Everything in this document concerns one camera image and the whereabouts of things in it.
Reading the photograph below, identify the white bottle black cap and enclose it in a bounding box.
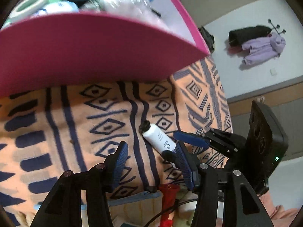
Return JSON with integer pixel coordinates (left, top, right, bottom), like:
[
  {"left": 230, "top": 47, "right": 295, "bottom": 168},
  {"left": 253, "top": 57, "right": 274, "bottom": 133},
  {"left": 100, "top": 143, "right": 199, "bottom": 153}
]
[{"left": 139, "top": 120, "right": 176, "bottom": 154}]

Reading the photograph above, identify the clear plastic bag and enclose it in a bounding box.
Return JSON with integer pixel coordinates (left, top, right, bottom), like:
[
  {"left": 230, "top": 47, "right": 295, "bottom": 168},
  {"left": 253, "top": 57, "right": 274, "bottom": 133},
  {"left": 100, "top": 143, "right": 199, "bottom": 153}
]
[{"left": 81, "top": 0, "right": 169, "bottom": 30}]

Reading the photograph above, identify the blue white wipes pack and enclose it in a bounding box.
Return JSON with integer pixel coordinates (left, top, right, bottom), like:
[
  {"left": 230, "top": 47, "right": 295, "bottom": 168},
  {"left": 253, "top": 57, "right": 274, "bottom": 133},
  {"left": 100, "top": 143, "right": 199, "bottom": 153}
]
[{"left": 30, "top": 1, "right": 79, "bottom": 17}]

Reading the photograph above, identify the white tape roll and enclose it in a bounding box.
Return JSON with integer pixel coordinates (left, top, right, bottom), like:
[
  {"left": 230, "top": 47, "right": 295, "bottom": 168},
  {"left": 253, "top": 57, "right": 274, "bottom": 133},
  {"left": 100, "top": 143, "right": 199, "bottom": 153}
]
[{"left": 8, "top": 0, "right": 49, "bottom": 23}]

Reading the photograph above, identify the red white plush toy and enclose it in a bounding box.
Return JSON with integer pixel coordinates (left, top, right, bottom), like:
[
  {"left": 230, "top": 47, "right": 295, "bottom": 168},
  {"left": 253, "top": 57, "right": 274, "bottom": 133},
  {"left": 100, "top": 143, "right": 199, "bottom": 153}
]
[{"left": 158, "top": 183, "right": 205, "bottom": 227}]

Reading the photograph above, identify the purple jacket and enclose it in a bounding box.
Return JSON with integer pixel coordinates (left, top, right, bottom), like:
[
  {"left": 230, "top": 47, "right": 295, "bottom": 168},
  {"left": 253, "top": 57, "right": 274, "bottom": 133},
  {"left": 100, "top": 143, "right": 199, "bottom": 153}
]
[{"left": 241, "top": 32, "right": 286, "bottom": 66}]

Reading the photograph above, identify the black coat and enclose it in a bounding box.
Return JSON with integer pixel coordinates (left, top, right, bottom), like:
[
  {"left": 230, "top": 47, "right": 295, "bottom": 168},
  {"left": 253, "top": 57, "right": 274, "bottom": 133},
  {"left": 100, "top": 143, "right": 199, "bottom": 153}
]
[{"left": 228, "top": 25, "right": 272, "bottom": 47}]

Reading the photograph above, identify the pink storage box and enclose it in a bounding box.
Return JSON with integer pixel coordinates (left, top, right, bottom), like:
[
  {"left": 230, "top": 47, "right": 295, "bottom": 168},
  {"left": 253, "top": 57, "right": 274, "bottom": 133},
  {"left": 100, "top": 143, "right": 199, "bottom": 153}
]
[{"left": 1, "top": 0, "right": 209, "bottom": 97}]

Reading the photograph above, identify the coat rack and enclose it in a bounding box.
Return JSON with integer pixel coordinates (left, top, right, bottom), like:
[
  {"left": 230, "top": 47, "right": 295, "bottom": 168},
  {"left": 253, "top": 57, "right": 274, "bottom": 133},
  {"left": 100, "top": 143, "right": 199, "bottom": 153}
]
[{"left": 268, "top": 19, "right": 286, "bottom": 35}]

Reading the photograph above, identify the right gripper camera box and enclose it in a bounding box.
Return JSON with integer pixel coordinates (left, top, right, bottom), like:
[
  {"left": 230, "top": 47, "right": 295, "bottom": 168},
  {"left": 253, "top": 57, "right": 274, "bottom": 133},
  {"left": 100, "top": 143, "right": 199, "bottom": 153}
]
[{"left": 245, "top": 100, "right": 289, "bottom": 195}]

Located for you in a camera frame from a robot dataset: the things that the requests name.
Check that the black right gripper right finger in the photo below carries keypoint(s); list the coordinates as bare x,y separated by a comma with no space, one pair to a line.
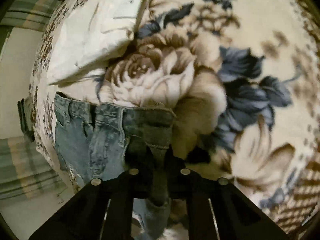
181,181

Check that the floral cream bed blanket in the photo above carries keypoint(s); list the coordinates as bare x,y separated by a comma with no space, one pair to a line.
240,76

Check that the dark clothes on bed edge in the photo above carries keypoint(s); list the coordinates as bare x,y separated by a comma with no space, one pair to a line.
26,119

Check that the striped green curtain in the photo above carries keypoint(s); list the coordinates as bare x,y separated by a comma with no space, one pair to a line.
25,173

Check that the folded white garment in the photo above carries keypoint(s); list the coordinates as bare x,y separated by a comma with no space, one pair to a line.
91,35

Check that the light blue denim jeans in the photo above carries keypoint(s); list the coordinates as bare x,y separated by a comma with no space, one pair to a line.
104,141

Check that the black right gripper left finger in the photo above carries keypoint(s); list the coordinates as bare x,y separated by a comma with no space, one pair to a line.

▸ ACTIVITY:
Could you work out how many lines in the records include "camera"? Answer with the number only.

▸ EXERCISE RESULT:
3